In my opinion, more research needs to be done regarding nutrigenomics and whether it really makes for a healthy diet plan. It is definitely a growing field and we will learn a lot about nutrition and our DNA in the future. In the meantime, evaluate your lifestyle and be honest with yourself. If you have a family history of high blood pressure, it would be smart to watch how much sodium you are consuming. Same goes for a family history of high cholesterol, you should be aware of the fat and saturated fat in your diet.
Don’t use your genes as a cop-out. You can still make strides towards a healthier lifestyle. Slow and steady wins the race, so evaluate where you are now and start incorporating healthier habits that work for you and your family today. You can do it!
Have you tried the DNA Diet? What are your thoughts?
Photo Credit: no real name given

A Healthier Michigan is sponsored by Blue Cross Blue Shield of Michigan, a nonprofit, independent licensee of the Blue Cross Blue Shield Association.

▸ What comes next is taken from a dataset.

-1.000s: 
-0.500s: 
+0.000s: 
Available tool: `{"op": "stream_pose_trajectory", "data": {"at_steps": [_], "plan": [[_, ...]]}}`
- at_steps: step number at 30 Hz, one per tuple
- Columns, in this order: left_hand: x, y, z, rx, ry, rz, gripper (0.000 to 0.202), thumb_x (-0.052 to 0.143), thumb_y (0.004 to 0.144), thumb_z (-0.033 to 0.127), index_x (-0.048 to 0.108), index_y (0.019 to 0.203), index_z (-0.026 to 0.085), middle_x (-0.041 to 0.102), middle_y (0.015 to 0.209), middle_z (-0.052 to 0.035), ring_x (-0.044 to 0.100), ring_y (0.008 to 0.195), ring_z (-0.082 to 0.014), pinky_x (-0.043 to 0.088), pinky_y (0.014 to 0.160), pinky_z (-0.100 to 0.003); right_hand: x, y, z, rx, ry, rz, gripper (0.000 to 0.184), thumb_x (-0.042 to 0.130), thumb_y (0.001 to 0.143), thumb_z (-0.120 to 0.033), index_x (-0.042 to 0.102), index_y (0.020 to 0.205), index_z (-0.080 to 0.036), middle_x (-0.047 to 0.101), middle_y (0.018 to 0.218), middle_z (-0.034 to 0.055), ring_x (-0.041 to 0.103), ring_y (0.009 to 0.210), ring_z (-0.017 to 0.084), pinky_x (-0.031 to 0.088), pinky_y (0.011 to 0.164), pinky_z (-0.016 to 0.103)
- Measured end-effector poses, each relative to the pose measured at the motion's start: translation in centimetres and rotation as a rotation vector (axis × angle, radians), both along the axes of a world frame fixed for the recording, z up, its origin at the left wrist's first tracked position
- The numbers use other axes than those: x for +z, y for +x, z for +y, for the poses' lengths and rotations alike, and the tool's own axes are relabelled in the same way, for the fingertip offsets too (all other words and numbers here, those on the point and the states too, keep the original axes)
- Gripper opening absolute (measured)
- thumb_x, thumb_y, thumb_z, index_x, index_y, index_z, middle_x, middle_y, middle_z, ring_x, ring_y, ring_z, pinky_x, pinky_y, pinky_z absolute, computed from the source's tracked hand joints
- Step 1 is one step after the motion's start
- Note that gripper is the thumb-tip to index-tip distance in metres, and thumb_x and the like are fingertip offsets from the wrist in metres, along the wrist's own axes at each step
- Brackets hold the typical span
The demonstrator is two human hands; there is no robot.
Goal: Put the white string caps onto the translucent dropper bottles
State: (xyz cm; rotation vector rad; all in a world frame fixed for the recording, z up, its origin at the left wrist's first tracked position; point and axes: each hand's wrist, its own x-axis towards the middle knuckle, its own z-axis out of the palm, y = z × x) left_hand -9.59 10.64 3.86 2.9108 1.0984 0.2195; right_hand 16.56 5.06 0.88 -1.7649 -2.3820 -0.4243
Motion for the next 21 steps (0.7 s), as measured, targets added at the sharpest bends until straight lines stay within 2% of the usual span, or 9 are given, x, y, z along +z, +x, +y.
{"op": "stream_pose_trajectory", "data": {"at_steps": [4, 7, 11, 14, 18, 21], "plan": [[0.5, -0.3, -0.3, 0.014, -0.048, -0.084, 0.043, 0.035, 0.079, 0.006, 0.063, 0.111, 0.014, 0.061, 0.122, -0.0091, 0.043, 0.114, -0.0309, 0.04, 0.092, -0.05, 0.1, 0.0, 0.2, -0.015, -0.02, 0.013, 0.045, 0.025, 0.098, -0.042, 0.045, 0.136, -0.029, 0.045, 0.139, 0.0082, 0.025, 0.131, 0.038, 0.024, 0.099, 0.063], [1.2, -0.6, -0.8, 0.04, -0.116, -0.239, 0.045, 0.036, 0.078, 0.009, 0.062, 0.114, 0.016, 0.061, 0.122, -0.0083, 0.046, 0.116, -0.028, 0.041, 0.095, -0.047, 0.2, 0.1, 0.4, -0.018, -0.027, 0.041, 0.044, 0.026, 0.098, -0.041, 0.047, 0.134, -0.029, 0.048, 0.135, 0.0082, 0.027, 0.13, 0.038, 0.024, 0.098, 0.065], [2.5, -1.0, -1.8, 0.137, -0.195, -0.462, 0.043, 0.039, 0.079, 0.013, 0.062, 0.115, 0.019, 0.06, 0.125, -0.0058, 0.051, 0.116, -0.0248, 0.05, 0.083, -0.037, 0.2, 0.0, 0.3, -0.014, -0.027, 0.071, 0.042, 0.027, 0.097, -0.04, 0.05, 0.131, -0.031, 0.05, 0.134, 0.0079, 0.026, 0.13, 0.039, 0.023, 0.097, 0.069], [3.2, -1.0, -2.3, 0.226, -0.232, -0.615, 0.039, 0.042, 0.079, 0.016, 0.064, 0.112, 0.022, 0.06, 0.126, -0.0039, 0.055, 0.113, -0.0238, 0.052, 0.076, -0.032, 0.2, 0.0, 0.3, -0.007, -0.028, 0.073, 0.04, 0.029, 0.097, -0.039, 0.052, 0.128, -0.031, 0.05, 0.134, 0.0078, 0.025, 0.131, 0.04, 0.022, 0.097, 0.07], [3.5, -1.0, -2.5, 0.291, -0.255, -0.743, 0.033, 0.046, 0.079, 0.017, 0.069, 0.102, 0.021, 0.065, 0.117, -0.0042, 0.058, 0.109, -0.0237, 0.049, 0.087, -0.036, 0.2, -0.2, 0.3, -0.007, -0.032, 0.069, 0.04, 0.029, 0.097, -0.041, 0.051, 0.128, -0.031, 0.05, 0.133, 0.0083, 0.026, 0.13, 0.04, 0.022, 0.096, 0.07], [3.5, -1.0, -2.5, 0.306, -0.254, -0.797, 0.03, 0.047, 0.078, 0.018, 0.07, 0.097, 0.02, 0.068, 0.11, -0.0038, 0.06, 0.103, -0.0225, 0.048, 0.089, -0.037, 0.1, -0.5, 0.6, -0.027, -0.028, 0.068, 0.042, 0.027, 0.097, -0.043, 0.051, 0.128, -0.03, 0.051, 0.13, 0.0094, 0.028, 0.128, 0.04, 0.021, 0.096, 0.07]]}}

No Personal Healthcare Advice or Other Advice
This Web site provides general educational information on health-related issues and provides access to health-related resources for the convenience of our users. This site and its health-related information and resources are not a substitute for professional medical advice or for the care that patients receive from their physicians or other health care providers.
This site and its health-related information resources are not meant to be the practice of medicine, the practice of nursing, or to carry out any professional health care advice or service in the state where you live. Nothing in this Web site is to be used for medical or nursing diagnosis or professional treatment.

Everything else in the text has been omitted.